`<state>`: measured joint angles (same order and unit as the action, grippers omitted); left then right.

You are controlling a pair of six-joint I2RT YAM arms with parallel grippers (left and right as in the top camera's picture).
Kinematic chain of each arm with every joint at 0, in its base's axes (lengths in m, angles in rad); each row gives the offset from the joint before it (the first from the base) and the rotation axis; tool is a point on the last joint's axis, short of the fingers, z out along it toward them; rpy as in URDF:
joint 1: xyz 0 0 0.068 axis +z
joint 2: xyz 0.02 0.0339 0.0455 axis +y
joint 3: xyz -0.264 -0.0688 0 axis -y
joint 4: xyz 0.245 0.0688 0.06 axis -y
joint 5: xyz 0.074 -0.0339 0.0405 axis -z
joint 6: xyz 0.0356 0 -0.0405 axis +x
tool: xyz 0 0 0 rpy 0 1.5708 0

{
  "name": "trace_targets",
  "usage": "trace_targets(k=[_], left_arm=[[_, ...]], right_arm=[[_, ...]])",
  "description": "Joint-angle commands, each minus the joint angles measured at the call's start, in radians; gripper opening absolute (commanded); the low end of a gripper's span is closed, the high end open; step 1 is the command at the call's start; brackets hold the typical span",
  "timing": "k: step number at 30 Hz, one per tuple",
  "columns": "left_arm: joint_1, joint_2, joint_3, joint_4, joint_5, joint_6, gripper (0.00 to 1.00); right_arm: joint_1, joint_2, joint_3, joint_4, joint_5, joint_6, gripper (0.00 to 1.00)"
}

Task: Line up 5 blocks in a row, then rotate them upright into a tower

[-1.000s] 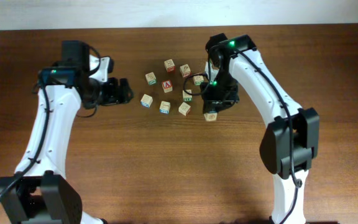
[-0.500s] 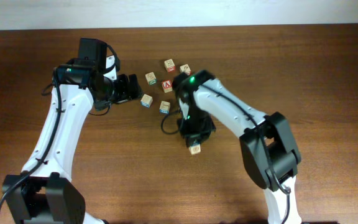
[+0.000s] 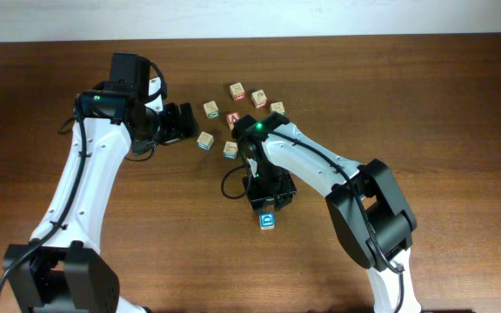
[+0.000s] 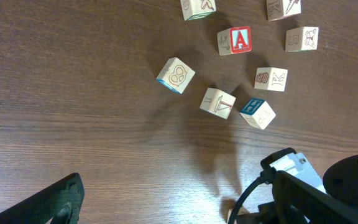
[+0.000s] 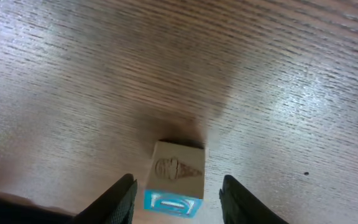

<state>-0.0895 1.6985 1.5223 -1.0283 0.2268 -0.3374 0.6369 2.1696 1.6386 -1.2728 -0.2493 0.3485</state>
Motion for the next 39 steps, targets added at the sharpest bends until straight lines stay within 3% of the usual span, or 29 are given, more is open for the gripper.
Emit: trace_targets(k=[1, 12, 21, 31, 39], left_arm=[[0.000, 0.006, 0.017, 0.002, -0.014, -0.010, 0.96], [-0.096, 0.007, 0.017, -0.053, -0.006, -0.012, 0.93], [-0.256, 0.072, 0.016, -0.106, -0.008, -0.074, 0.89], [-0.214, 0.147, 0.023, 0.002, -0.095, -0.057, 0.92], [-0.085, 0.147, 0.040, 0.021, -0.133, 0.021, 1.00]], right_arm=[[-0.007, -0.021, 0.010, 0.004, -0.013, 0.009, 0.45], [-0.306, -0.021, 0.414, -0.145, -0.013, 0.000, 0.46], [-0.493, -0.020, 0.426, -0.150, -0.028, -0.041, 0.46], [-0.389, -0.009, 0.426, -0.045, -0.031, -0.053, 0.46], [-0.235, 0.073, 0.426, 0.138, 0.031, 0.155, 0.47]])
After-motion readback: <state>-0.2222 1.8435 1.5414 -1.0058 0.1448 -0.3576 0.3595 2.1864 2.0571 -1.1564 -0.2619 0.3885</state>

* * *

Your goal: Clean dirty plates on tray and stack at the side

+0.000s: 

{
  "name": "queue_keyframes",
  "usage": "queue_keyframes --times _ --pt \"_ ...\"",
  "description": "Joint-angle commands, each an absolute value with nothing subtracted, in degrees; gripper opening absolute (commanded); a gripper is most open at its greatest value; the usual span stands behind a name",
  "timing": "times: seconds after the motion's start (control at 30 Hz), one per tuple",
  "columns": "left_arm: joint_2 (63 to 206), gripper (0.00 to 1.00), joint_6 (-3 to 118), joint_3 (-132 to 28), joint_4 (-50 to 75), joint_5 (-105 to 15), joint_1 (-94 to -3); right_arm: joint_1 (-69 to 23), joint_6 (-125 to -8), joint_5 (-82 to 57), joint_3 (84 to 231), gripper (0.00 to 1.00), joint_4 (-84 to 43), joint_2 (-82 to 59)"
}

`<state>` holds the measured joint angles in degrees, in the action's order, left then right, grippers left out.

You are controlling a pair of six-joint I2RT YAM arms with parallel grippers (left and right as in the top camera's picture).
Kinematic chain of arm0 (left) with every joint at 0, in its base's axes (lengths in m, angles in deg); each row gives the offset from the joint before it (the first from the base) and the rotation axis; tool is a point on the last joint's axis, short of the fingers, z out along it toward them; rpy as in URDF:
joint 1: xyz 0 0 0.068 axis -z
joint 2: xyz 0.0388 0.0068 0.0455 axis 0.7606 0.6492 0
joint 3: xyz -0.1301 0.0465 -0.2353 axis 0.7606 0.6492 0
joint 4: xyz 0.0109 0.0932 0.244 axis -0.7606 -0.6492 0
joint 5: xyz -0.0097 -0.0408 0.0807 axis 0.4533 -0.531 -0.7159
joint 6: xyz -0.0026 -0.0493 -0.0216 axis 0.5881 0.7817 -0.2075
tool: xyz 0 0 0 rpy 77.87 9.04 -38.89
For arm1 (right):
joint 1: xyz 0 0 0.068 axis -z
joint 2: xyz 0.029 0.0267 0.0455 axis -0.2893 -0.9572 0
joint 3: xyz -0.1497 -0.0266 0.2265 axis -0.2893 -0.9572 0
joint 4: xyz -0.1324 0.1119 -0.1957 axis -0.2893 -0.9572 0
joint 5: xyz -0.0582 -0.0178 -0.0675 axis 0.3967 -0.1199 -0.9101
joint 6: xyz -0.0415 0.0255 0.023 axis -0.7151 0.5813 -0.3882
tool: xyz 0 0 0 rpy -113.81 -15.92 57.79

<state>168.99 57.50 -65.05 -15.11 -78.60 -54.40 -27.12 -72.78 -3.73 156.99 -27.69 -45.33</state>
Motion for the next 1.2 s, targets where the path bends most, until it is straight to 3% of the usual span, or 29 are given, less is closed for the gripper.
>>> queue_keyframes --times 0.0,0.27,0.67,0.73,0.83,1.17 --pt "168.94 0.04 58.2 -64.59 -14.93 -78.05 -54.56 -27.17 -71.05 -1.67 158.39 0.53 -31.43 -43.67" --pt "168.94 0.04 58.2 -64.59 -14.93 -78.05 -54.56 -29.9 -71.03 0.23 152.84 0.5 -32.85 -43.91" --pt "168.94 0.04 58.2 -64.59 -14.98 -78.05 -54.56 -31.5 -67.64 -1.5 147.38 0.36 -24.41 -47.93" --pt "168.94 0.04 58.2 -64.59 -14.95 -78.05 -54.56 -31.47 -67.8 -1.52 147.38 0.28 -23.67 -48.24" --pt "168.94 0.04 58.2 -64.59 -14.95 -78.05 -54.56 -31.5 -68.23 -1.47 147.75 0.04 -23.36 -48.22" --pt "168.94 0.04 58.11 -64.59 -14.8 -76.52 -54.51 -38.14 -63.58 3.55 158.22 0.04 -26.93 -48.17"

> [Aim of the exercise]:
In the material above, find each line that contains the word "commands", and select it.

> [Expected answer]:
  "description": "Joint-angle commands, each minus the joint angles measured at the call's start, in radians; gripper opening absolute (commanded); the low end of a gripper's span is closed, the high end open; step 1 is the command at the call's start; brackets hold the typical span",
  "description": "Joint-angle commands, each an absolute value with nothing subtracted, in degrees; gripper opening absolute (commanded); a gripper is most open at its greatest value; the usual span stands behind a name",

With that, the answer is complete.